Blogger carrie_lofty said...
I think that even if I had a job outside the home -- say teaching, making $35,000 -- it would still take the backseat to my husband's much more substantial earnings. I would still be pulled between kid, husband and work obligations. At least with writing... I enjoy myself :)

Hang in there, Ann. The holidays are a pain sometimes.

Blogger Michele Lee said...
I know exactly how you feel Annie. If I didn't have the PTA stuff to do I would barely get out of the house and then I end up feeling trapped and isolated. When I make writing a priority it never feels like a justified reason to let the chores go because it's not yet contributing to the household.
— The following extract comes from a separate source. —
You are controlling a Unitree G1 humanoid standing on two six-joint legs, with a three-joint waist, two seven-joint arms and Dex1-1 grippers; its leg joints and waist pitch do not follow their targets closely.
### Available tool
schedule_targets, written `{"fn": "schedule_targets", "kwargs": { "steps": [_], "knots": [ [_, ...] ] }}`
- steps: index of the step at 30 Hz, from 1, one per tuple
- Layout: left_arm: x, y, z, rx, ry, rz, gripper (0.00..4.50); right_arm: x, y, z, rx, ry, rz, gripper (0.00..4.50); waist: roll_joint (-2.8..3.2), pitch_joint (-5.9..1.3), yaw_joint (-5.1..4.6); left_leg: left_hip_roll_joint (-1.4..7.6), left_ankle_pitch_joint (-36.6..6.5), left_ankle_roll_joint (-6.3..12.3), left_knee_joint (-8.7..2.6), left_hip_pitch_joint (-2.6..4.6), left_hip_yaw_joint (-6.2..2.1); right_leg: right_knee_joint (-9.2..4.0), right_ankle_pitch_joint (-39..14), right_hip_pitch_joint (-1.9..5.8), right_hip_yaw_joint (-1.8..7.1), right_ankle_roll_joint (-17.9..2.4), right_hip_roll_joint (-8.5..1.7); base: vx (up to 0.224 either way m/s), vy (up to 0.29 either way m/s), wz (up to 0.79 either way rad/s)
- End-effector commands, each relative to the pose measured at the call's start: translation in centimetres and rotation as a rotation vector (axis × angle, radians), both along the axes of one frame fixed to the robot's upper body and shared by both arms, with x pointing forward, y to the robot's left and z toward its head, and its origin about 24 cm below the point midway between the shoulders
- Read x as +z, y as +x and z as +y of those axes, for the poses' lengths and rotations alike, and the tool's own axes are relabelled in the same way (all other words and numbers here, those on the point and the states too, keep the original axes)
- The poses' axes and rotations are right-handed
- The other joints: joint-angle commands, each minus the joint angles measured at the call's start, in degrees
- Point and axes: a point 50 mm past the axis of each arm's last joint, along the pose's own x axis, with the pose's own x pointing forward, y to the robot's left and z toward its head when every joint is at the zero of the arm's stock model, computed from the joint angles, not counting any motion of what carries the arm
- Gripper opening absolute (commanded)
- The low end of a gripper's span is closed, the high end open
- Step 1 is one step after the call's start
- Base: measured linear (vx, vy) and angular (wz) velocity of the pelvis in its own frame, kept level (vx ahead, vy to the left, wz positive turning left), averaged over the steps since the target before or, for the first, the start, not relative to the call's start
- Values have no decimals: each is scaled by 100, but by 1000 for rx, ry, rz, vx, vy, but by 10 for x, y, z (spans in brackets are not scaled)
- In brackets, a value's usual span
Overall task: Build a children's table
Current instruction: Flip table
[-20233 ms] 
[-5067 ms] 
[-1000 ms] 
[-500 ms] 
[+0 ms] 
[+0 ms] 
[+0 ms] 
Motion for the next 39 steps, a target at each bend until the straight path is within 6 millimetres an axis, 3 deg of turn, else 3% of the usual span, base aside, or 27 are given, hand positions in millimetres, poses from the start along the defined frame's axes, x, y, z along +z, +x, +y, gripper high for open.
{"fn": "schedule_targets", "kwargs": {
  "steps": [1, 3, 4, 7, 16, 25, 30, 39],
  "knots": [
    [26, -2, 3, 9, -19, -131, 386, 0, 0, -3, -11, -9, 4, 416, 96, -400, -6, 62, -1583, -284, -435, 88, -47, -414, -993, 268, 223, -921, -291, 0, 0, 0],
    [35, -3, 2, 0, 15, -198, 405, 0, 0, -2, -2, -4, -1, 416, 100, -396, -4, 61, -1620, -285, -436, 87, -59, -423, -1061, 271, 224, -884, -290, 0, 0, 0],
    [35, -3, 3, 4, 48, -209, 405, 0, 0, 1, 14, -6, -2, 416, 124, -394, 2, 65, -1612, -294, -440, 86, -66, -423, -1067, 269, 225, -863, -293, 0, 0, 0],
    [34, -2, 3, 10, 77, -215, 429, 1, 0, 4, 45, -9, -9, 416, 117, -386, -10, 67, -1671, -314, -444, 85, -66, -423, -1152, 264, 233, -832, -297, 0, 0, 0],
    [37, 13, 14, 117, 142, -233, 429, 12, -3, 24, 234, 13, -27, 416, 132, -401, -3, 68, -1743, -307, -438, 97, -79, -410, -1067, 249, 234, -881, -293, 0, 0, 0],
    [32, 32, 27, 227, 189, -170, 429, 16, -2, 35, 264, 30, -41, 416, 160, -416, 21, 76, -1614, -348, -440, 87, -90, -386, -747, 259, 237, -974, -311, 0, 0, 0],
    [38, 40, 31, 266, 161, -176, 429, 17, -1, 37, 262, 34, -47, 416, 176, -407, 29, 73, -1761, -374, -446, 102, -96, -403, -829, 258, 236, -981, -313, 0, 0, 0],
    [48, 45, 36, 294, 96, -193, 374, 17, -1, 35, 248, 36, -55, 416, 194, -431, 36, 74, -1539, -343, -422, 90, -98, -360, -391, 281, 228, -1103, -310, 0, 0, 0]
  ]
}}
Neither "job" is making me money right now, but boy is it sucking up my time. My husband is a little resistant to the idea that he can't just sleep in anymore because I'm gone, instead of there to take care of the 2 year old so he can sleep.
And it's not all paying off... but last week I got a nice little check for editing for a friend I found through a writer's group and yesterday I sent story out for critting that's already been sold and was a comissioned/verbally contracted piece.
And despite the time and energy drain, and the slow pace, I'l still very much in love with the stories I write and I want others to get to read them too.